I love getting the opportunity to spend time at one of my most favorite spots in the world. Washington Family Ranch (previously Wildhorse Canyon) has been, and hopefully always will be, one of the few places I have ever felt completely & totally comfortable. It's a place of peace & clarity. And I am guaranteed each time I go to see someone who I love, respect, and admire.
This past weekend was the 4th annual Women's Weekend - and my first time going. What a joyful, fulfilling time spent with family, new & old friends, and many YL friends also. BUt mostly what I especially love about being there is that I almost always have a moment (or two) of extreme clarity/direction to take back home with me.
Some may not know, but when I was graduating college I nearly went on full time Young Life staff. For a variety of reasons I decided against it -- but this weekend, in particular, was a time when I really caught myself wondering had I made the right choice.

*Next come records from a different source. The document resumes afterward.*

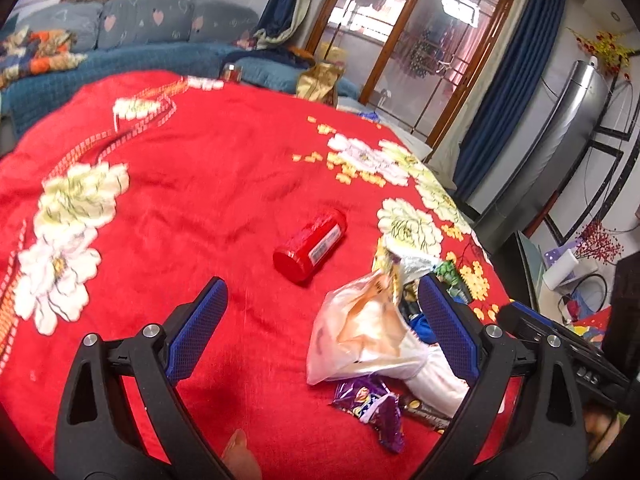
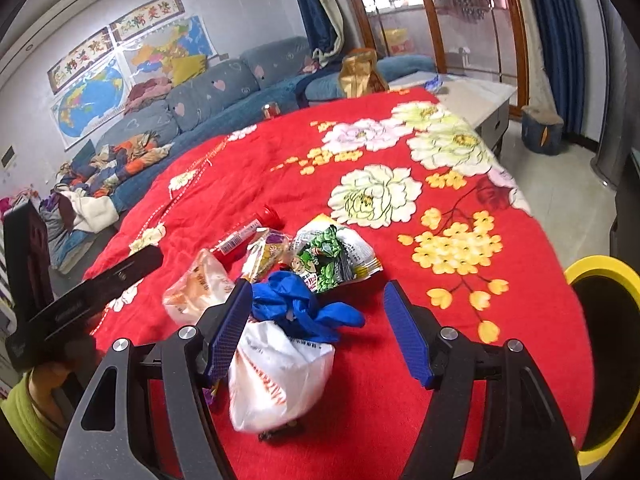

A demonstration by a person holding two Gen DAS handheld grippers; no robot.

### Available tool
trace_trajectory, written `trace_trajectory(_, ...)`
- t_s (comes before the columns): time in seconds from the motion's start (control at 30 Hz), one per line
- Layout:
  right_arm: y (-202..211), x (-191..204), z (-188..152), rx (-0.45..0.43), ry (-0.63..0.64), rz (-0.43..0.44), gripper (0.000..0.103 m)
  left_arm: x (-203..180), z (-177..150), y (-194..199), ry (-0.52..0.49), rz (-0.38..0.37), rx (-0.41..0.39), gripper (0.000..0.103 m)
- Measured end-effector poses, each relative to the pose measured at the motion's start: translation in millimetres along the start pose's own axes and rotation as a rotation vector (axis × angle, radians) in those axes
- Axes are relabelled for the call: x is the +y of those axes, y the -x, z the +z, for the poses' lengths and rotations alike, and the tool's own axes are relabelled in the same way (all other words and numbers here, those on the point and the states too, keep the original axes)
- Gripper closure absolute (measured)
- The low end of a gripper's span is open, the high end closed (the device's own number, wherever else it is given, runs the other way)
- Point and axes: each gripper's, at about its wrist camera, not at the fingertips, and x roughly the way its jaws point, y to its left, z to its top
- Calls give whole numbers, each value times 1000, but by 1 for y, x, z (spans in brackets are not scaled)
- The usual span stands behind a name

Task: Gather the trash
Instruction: 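Move both open tools back over the remaining trash on the bedspread, then grasp the clear plastic bag with the left tool while the right tool grasps the blue ribbon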

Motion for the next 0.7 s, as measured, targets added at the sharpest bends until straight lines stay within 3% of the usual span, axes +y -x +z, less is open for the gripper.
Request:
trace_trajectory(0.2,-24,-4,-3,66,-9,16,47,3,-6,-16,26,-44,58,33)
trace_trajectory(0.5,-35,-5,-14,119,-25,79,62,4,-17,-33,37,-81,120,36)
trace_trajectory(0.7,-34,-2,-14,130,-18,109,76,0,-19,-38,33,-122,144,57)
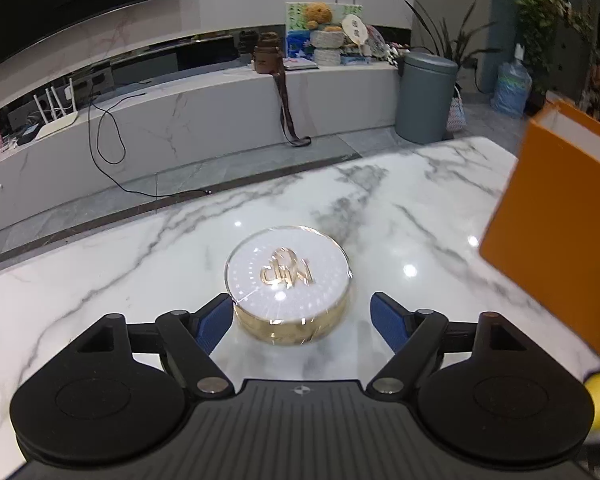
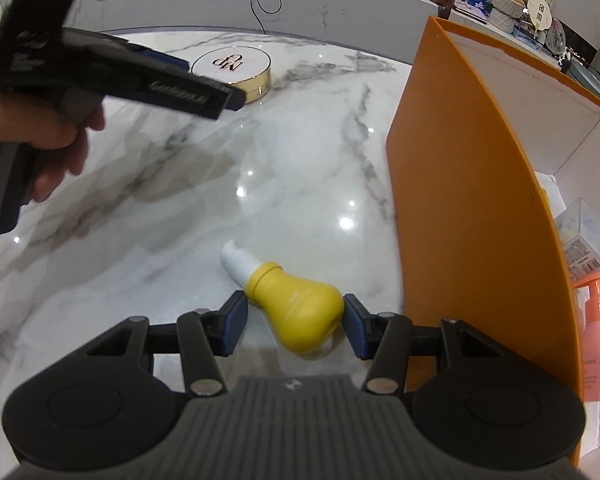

Young Life was something I thought I'd always be good at it, I could have done a really good job, and I simply have a deep love for the program and its mission. So during our all camp quiet (30 whole minutes of solitude) I prayed. I prayed & asked the Lord to give me a vision of what I'm supposed to be doing, where I'm supposed to be going. And then I sat....and waited... The moment I sat back up in preparation to head back to the club room, it was like a wave of came over me and the only clear spot was the word "patience." Now I'm not entirely sure what that means right now. Or what that even looks like. But it was so clear, that even the next morning I found myself trying to keep hashing it out, to make sense of it.
Any one who knows me, knows I'm not exactly what you would call a patient person. Heck, I un-wrap & re-wrap my birthday presents.... But I'm willing to submit to this and wait to see what is on the horizon.